> Activity
Return the lines below that contain "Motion".

> Extracted entries
* * *
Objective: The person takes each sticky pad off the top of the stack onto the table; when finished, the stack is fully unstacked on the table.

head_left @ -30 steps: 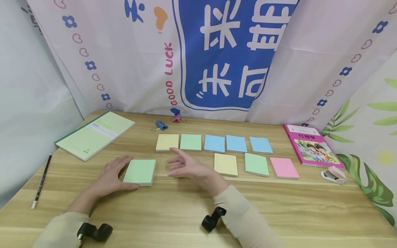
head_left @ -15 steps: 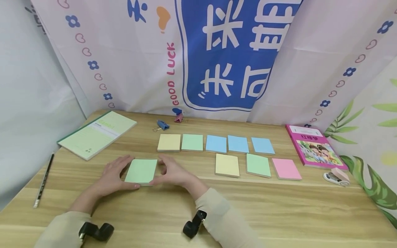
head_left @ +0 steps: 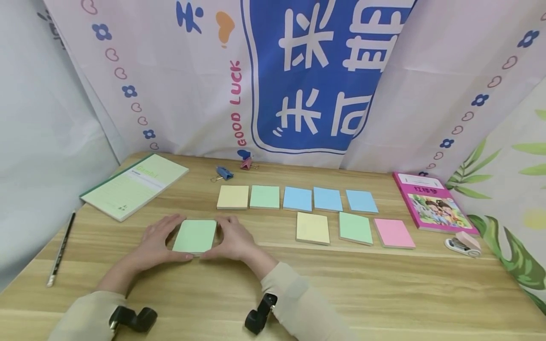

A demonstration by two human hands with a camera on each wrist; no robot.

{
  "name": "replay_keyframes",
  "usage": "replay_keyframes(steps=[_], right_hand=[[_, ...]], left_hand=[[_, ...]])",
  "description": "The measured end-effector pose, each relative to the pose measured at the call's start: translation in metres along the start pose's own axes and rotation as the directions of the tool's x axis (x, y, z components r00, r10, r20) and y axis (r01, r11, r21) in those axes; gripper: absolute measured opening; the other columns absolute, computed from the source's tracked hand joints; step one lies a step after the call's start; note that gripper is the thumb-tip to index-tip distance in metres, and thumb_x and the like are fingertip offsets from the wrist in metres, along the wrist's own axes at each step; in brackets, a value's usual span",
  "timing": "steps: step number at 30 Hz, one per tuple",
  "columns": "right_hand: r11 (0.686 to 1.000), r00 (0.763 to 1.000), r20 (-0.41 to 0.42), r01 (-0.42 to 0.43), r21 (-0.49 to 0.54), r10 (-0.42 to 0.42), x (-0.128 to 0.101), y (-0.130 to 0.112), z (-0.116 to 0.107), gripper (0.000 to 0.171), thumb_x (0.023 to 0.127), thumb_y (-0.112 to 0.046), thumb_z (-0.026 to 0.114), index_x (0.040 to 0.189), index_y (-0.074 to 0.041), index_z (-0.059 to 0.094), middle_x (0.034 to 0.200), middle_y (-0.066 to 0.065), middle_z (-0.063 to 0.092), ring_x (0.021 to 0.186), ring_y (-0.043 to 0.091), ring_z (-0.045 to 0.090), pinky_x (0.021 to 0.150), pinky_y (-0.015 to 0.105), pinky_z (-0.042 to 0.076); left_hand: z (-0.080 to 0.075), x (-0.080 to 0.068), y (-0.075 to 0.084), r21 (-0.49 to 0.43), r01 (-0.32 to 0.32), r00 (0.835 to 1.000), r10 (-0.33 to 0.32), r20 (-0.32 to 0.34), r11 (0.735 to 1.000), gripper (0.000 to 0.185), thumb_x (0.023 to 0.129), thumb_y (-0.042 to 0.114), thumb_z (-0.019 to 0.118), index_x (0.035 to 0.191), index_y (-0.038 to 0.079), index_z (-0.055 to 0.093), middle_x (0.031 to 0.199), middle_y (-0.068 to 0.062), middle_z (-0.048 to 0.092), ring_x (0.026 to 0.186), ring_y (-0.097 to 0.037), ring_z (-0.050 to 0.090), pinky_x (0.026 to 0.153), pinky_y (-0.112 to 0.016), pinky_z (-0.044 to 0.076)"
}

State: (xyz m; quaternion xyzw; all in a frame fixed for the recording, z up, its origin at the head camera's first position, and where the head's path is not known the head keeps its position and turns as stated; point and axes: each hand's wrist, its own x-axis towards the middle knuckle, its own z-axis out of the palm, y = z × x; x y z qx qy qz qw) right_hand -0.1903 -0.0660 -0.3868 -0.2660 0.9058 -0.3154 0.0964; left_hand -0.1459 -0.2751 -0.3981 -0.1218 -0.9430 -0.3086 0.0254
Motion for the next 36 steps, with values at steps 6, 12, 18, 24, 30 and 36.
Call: replay_keyframes(steps=[6,12,18,24,30,36], right_hand=[[0.963,0.998,0.009,0.06,0.261,-0.064,-0.001,0.008,-0.002,0.084,0.059,-0.021,0.08,0.127,-0.005,0.033,0.102,0.003,0.046,0.085,0.012,0.048,0.07,0.021,0.043],[0.796,0.999,0.051,-0.022,0.604,-0.011,-0.005,0.007,-0.007,0.088,0.063,0.007,0.072,0.132,-0.003,0.018,0.091,0.005,0.049,0.071,0.013,0.054,0.058,0.023,0.046],[0.628,0.996,0.081,-0.081,0.774,0.029,-0.001,0.016,-0.005,0.091,0.062,0.018,0.065,0.134,-0.008,0.016,0.093,0.009,0.053,0.074,0.019,0.056,0.06,0.029,0.049],[0.541,0.996,0.086,-0.09,0.836,0.033,-0.015,0.021,-0.023,0.09,0.061,0.021,0.061,0.134,-0.008,0.017,0.095,0.011,0.054,0.074,0.017,0.055,0.067,0.029,0.048],[0.495,0.996,0.081,-0.094,0.864,0.049,-0.031,0.039,-0.045,0.089,0.062,0.019,0.06,0.135,-0.009,0.017,0.109,0.017,0.049,0.074,0.016,0.051,0.075,0.031,0.046],[0.509,0.992,0.093,-0.123,0.852,0.083,-0.043,0.06,-0.057,0.089,0.064,0.016,0.059,0.135,-0.011,0.014,0.114,0.018,0.048,0.072,0.017,0.054,0.077,0.033,0.045]], left_hand=[[0.001,0.0,-0.002,-0.003,-0.008,1.0,0.008,-0.002,1.0,0.093,0.06,0.043,0.074,0.13,-0.001,0.031,0.133,-0.028,0.021,0.119,-0.046,0.012,0.089,-0.063,0.002],[0.0,0.0,-0.001,0.006,0.014,1.0,-0.014,0.014,1.0,0.092,0.059,0.045,0.073,0.129,0.001,0.033,0.133,-0.026,0.02,0.12,-0.045,0.011,0.09,-0.062,0.001],[0.0,0.001,-0.001,0.019,0.009,1.0,-0.009,0.017,1.0,0.091,0.059,0.045,0.073,0.129,0.001,0.034,0.133,-0.027,0.021,0.119,-0.045,0.012,0.089,-0.063,0.002],[0.001,0.001,-0.002,0.02,0.008,1.0,-0.008,0.012,1.0,0.092,0.058,0.046,0.073,0.129,0.0,0.034,0.133,-0.026,0.021,0.119,-0.044,0.012,0.09,-0.062,0.001],[0.001,0.0,-0.001,0.018,0.008,1.0,-0.008,0.011,1.0,0.094,0.058,0.046,0.074,0.128,-0.001,0.034,0.133,-0.026,0.021,0.12,-0.044,0.012,0.09,-0.061,0.001],[-0.001,-0.001,0.0,0.016,-0.004,1.0,0.004,0.013,1.0,0.092,0.059,0.045,0.074,0.128,-0.001,0.033,0.132,-0.027,0.021,0.119,-0.045,0.012,0.09,-0.061,0.001]])
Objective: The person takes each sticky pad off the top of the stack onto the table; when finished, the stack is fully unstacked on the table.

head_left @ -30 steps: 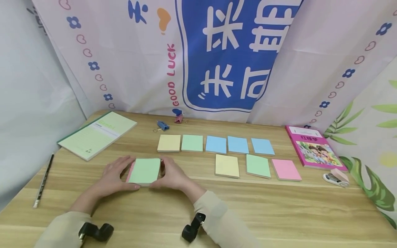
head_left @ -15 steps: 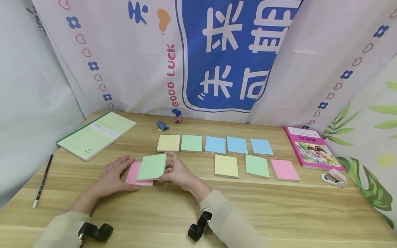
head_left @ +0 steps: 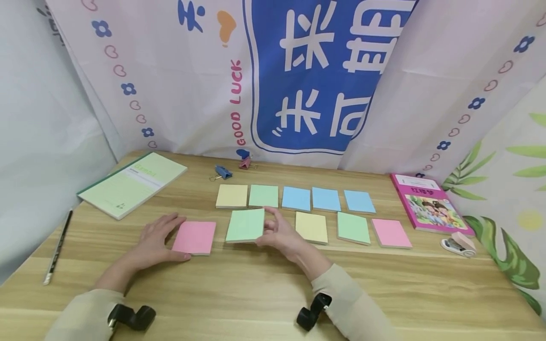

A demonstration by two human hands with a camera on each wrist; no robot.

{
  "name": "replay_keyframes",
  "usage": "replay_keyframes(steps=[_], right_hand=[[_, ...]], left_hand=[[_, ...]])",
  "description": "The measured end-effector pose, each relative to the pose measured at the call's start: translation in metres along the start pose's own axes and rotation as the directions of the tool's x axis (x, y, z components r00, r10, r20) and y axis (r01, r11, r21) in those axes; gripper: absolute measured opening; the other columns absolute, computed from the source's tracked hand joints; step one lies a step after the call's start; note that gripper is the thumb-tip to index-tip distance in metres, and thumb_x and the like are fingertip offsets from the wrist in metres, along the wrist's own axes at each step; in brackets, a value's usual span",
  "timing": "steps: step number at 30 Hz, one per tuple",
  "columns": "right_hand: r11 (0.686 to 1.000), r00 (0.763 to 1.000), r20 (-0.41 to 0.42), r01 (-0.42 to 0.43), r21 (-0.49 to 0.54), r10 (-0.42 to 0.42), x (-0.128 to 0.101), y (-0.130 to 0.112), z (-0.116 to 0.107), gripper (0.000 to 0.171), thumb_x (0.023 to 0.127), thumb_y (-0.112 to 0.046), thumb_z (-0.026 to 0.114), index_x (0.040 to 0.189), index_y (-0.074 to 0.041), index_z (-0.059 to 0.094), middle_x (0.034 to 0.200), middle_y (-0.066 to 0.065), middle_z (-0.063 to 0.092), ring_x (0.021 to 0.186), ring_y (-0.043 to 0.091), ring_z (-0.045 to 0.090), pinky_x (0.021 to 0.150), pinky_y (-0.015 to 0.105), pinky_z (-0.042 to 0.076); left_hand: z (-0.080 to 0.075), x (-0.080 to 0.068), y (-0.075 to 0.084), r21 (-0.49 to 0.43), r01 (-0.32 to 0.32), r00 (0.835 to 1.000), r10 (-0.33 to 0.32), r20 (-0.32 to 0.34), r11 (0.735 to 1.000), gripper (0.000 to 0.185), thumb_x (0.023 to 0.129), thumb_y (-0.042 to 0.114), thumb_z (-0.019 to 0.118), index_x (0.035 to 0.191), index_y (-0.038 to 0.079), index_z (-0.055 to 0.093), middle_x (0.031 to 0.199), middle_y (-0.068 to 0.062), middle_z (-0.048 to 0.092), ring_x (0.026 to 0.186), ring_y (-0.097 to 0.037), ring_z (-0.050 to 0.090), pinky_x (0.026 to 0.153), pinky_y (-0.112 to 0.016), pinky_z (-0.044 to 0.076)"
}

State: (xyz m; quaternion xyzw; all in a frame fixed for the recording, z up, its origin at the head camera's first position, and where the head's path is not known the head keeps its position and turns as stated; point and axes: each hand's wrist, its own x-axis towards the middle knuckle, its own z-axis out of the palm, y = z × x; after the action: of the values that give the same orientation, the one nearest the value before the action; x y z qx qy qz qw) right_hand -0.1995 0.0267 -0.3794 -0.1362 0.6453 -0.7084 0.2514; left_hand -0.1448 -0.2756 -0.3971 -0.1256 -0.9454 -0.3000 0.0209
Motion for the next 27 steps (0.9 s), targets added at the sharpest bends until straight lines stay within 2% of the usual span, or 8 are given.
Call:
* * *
> Final answer
Motion for the next 36 steps, with values at steps 6, 12, 18, 24, 30 and 36.
Motion for the next 27 steps (0.9 s), targets added at the sharpest bends until straight lines stay within 2% of the usual span, or 8 are given.

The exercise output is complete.